**Information given**.

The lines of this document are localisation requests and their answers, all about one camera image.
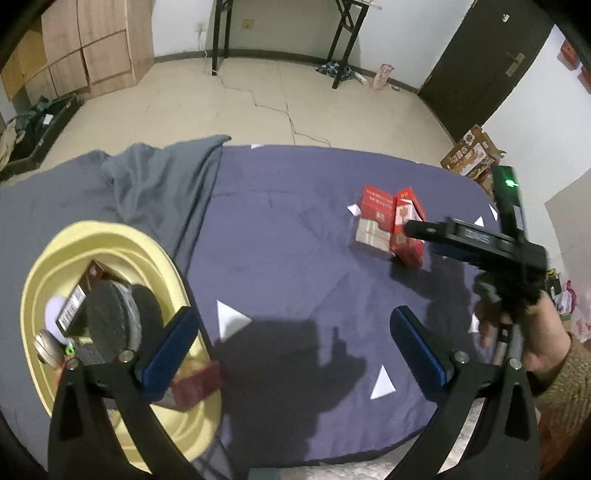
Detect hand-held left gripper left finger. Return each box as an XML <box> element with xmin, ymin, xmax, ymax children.
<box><xmin>47</xmin><ymin>305</ymin><xmax>199</xmax><ymax>480</ymax></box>

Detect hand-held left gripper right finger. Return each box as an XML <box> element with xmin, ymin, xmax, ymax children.
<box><xmin>390</xmin><ymin>305</ymin><xmax>541</xmax><ymax>480</ymax></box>

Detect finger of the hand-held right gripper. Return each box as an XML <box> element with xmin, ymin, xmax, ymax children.
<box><xmin>429</xmin><ymin>242</ymin><xmax>490</xmax><ymax>269</ymax></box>
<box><xmin>403</xmin><ymin>216</ymin><xmax>522</xmax><ymax>252</ymax></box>

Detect shiny red cigarette box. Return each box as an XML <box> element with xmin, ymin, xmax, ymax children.
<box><xmin>154</xmin><ymin>360</ymin><xmax>226</xmax><ymax>412</ymax></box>

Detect red and white cigarette box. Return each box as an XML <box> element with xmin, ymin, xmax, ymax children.
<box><xmin>390</xmin><ymin>187</ymin><xmax>426</xmax><ymax>268</ymax></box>

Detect silver and red cigarette box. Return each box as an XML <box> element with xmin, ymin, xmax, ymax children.
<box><xmin>348</xmin><ymin>185</ymin><xmax>397</xmax><ymax>259</ymax></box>

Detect yellow plastic basin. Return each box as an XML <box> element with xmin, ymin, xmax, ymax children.
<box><xmin>21</xmin><ymin>220</ymin><xmax>225</xmax><ymax>476</ymax></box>

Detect dark brown box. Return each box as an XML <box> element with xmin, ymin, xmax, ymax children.
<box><xmin>55</xmin><ymin>260</ymin><xmax>112</xmax><ymax>337</ymax></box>

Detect lavender round ball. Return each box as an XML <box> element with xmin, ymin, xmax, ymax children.
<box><xmin>44</xmin><ymin>298</ymin><xmax>70</xmax><ymax>342</ymax></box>

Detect small round tin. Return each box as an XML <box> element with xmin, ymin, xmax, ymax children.
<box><xmin>33</xmin><ymin>329</ymin><xmax>65</xmax><ymax>369</ymax></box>

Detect person's right forearm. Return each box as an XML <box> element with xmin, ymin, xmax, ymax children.
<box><xmin>526</xmin><ymin>332</ymin><xmax>591</xmax><ymax>462</ymax></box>

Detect person's right hand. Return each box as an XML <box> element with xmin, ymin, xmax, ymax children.
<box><xmin>473</xmin><ymin>286</ymin><xmax>573</xmax><ymax>374</ymax></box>

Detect pile of colourful packets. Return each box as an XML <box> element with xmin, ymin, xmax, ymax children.
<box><xmin>547</xmin><ymin>270</ymin><xmax>591</xmax><ymax>342</ymax></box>

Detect grey board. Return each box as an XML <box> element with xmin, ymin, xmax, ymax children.
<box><xmin>544</xmin><ymin>166</ymin><xmax>591</xmax><ymax>324</ymax></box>

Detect printed cardboard box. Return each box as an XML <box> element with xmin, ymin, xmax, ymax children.
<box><xmin>440</xmin><ymin>124</ymin><xmax>506</xmax><ymax>195</ymax></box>

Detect purple bedsheet with white triangles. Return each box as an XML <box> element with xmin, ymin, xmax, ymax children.
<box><xmin>185</xmin><ymin>144</ymin><xmax>504</xmax><ymax>464</ymax></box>

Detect dark door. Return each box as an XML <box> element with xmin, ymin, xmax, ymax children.
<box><xmin>418</xmin><ymin>0</ymin><xmax>555</xmax><ymax>144</ymax></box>

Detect pink package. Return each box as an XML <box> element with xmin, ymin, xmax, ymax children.
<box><xmin>370</xmin><ymin>64</ymin><xmax>395</xmax><ymax>92</ymax></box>

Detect grey blanket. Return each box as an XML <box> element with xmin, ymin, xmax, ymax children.
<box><xmin>0</xmin><ymin>135</ymin><xmax>232</xmax><ymax>480</ymax></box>

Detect checked cloth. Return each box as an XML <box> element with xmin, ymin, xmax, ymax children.
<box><xmin>315</xmin><ymin>61</ymin><xmax>370</xmax><ymax>84</ymax></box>

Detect stacked red cartons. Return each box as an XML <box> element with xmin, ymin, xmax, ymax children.
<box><xmin>556</xmin><ymin>39</ymin><xmax>591</xmax><ymax>95</ymax></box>

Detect black-legged folding table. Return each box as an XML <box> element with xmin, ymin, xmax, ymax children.
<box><xmin>210</xmin><ymin>0</ymin><xmax>384</xmax><ymax>90</ymax></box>

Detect open black suitcase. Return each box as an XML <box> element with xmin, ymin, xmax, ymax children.
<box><xmin>0</xmin><ymin>95</ymin><xmax>85</xmax><ymax>174</ymax></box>

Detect clothes pile in suitcase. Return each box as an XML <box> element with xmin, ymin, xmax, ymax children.
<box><xmin>0</xmin><ymin>99</ymin><xmax>52</xmax><ymax>158</ymax></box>

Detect wooden wardrobe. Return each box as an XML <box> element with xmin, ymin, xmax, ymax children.
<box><xmin>0</xmin><ymin>0</ymin><xmax>155</xmax><ymax>102</ymax></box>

**The task**. Copy out all lines above that include the string "grey".

**Your solution**.
Detect grey board. Return each box as an XML <box> element with xmin, ymin, xmax, ymax children.
Detect grey blanket. Return each box as an XML <box> element with xmin, ymin, xmax, ymax children.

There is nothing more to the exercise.